Task details
Further down are entries; set down exactly and only the lines from the one with "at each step" up to and including the one with "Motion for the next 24", dropping each picture.

Dataset

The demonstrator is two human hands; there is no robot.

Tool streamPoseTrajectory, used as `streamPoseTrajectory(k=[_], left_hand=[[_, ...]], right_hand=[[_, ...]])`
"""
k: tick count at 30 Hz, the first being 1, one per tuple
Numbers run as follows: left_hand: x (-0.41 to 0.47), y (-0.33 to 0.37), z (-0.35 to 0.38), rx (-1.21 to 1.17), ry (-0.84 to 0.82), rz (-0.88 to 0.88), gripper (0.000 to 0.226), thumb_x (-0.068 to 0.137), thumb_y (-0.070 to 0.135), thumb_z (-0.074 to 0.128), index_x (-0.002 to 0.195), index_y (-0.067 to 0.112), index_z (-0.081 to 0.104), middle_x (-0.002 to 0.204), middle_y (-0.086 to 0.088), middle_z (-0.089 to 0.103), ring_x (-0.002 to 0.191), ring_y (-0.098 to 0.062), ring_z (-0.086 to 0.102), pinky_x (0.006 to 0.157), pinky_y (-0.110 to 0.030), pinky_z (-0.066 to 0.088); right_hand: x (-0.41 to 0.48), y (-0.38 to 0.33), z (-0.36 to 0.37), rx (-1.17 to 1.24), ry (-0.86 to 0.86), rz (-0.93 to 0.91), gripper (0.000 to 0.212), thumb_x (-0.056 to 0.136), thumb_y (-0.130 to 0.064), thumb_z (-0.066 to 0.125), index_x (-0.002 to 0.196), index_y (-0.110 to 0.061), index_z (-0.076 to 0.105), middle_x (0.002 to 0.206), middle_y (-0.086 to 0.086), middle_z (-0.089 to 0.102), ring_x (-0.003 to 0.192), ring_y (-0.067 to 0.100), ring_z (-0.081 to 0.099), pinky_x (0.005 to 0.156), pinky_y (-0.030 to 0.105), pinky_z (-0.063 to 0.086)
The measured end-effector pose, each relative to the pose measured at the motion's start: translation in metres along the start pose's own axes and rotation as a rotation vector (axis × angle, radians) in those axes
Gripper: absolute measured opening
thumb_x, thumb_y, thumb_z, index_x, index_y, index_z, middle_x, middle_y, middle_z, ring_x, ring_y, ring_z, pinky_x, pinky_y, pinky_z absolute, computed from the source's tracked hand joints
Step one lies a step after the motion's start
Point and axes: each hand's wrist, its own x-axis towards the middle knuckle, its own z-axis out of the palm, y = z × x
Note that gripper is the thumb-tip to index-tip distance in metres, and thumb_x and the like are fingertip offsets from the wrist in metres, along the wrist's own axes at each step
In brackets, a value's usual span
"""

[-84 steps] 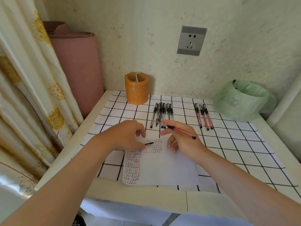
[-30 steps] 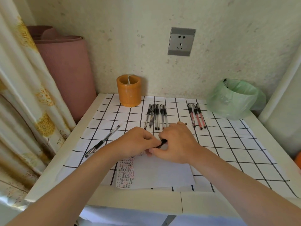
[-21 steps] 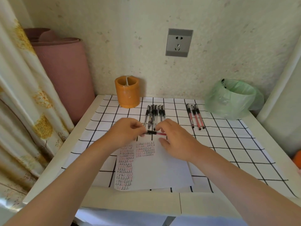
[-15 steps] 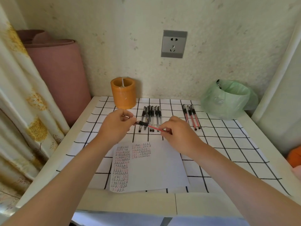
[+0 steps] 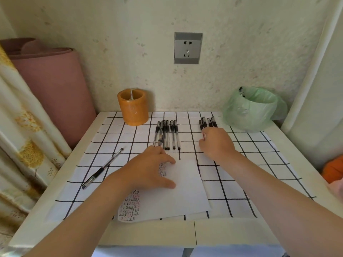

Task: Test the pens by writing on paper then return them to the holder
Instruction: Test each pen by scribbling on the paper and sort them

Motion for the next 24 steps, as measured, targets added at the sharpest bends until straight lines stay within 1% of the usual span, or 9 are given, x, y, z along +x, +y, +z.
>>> streamPoseTrajectory(k=[2, 3, 6, 9, 13, 16, 19, 22, 24], left_hand=[[0.0, -0.001, 0.002, 0.01, 0.013, 0.01, 0.076, 0.061, 0.073, 0.073, 0.13, 0.048, 0.051, 0.11, 0.032, 0.035, 0.111, 0.004, 0.032, 0.092, -0.026, 0.04], [0.0, -0.001, 0.002, 0.015, 0.017, 0.011, 0.076, 0.062, 0.073, 0.073, 0.13, 0.048, 0.05, 0.11, 0.032, 0.035, 0.111, 0.004, 0.032, 0.092, -0.025, 0.039], [-0.002, 0.0, 0.003, 0.023, 0.022, 0.014, 0.074, 0.066, 0.071, 0.072, 0.133, 0.047, 0.049, 0.113, 0.028, 0.037, 0.113, 0.003, 0.032, 0.092, -0.024, 0.037], [-0.006, -0.001, 0.0, 0.005, 0.047, 0.002, 0.063, 0.077, 0.063, 0.069, 0.134, 0.044, 0.05, 0.118, 0.024, 0.042, 0.116, 0.001, 0.035, 0.094, -0.026, 0.04], [-0.017, -0.012, -0.011, 0.014, 0.179, -0.076, 0.042, 0.089, 0.047, 0.066, 0.129, 0.039, 0.055, 0.114, 0.021, 0.049, 0.112, -0.003, 0.044, 0.093, -0.029, 0.044], [-0.032, -0.026, -0.024, 0.1, 0.303, -0.191, 0.036, 0.092, 0.042, 0.063, 0.127, 0.036, 0.056, 0.111, 0.018, 0.052, 0.104, -0.003, 0.047, 0.086, -0.026, 0.044], [-0.051, -0.042, -0.035, 0.201, 0.376, -0.354, 0.033, 0.092, 0.04, 0.062, 0.124, 0.031, 0.057, 0.114, 0.011, 0.055, 0.108, -0.01, 0.049, 0.085, -0.032, 0.048], [-0.072, -0.056, -0.041, 0.232, 0.336, -0.52, 0.032, 0.091, 0.041, 0.062, 0.118, 0.026, 0.054, 0.115, 0.004, 0.054, 0.109, -0.017, 0.047, 0.083, -0.035, 0.047], [-0.084, -0.061, -0.043, 0.263, 0.244, -0.602, 0.033, 0.091, 0.044, 0.06, 0.116, 0.023, 0.052, 0.114, 0.0, 0.052, 0.11, -0.02, 0.046, 0.085, -0.036, 0.046]], right_hand=[[0.004, 0.0, 0.002, -0.071, -0.021, -0.009, 0.014, 0.09, -0.02, 0.055, 0.098, -0.015, 0.066, 0.091, 0.005, 0.066, 0.09, 0.028, 0.06, 0.061, 0.028, 0.042], [0.006, 0.001, 0.003, -0.1, -0.019, -0.015, 0.016, 0.091, -0.023, 0.054, 0.1, -0.016, 0.065, 0.092, 0.005, 0.067, 0.092, 0.028, 0.061, 0.062, 0.029, 0.042], [0.008, -0.002, 0.003, -0.14, 0.004, -0.046, 0.014, 0.092, -0.029, 0.053, 0.084, -0.018, 0.057, 0.081, 0.0, 0.06, 0.088, 0.028, 0.062, 0.058, 0.029, 0.037], [0.009, -0.015, 0.0, -0.156, 0.032, -0.103, 0.022, 0.093, -0.029, 0.052, 0.105, -0.016, 0.066, 0.098, 0.002, 0.068, 0.093, 0.027, 0.064, 0.069, 0.033, 0.049], [-0.003, -0.051, -0.001, -0.028, -0.012, -0.234, 0.029, 0.093, -0.026, 0.052, 0.118, -0.025, 0.067, 0.112, -0.001, 0.069, 0.1, 0.022, 0.065, 0.073, 0.028, 0.043], [-0.018, -0.083, 0.003, 0.031, -0.095, -0.376, 0.026, 0.093, -0.028, 0.055, 0.115, -0.03, 0.068, 0.113, -0.003, 0.066, 0.099, 0.02, 0.064, 0.076, 0.029, 0.045], [-0.035, -0.112, 0.014, 0.034, -0.173, -0.504, 0.027, 0.093, -0.03, 0.056, 0.118, -0.03, 0.066, 0.113, -0.003, 0.061, 0.097, 0.019, 0.062, 0.076, 0.03, 0.047], [-0.05, -0.135, 0.026, 0.026, -0.256, -0.593, 0.03, 0.093, -0.03, 0.057, 0.122, -0.031, 0.064, 0.112, -0.005, 0.058, 0.094, 0.017, 0.059, 0.073, 0.029, 0.045], [-0.056, -0.145, 0.032, 0.002, -0.294, -0.628, 0.029, 0.093, -0.03, 0.057, 0.121, -0.03, 0.064, 0.111, -0.005, 0.057, 0.096, 0.017, 0.059, 0.073, 0.029, 0.043]])
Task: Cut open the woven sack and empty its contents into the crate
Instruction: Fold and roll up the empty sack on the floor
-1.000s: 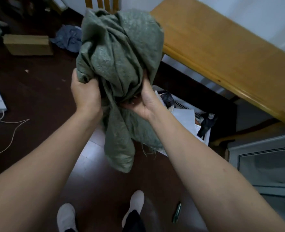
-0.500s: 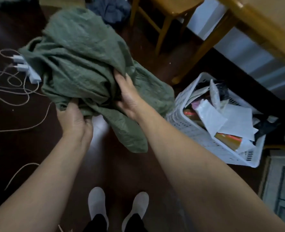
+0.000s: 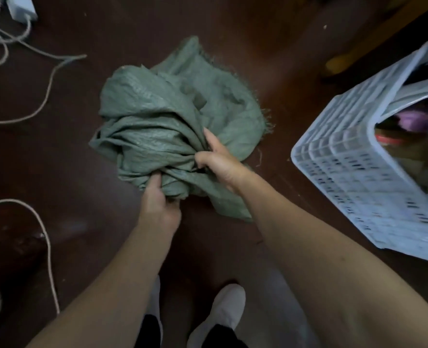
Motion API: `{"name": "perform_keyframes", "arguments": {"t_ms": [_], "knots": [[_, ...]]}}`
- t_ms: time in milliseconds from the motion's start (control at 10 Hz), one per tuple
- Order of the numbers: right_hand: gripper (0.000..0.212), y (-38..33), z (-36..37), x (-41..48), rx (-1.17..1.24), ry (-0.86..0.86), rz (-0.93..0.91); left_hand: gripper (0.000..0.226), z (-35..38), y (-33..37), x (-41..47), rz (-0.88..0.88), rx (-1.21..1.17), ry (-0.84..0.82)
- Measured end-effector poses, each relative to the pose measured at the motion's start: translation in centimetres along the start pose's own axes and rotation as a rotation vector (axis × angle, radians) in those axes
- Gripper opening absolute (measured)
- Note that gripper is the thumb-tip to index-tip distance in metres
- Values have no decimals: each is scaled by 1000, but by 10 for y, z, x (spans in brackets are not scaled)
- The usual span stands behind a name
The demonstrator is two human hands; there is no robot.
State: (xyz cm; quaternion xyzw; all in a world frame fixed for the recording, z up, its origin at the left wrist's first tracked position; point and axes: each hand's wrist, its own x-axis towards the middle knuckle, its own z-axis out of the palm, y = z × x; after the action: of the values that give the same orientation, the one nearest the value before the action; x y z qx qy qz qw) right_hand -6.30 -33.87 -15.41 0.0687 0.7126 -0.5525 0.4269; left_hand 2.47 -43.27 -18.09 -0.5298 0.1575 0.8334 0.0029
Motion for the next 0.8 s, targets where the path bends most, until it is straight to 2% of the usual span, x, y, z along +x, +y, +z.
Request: {"name": "perform_keyframes", "arguments": {"t_ms": [100,200,300,400,500,600,700,800], "knots": [[99,52,-4,20,-74,-9,68,39,-22,-31,19,-49,-16,-31],[102,95,-9,29,-120,-100,86,34,-48,-48,36,-117,-25,3],[109,130,-9,38,-234,-161,43,32,-66,-57,51,-181,-47,25],[129,159,-8,48,-370,-228,27,35,-77,-58,62,-230,4,59],[138,180,-12,58,-561,-268,-29,42,-81,-51,71,-271,118,14],[120,186,-19,67,-593,-237,-29,52,-80,-39,78,-358,262,-53],[46,186,-35,83,-464,-103,2,59,-72,-26,78,-363,587,-120],[10,182,-52,104,-324,-39,115,53,-78,-12,83,409,1404,-156]]}}
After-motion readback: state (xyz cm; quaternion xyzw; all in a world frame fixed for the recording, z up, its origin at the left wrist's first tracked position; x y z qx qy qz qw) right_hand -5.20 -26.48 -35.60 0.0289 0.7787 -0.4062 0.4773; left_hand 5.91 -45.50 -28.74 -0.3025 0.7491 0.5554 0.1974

Task solution
Note that gripper is the thumb-tip to index-tip distance in metres, and thumb_x and the like are fingertip offsets from the wrist in metres, along the wrist's own axes at each step
In brackets, a value's usual span
"""

[-84 steps] 
[-30 steps] 
[-21 steps] 
[-15 steps] 
[+0 steps] 

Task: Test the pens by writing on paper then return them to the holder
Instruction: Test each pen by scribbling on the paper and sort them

Motion for the next 24 steps, as measured, targets added at the sharpest bends until straight lines stay within 1% of the usual span, or 9 are given, x, y, z along +x, +y, +z.

Nothing else remains in this exercise.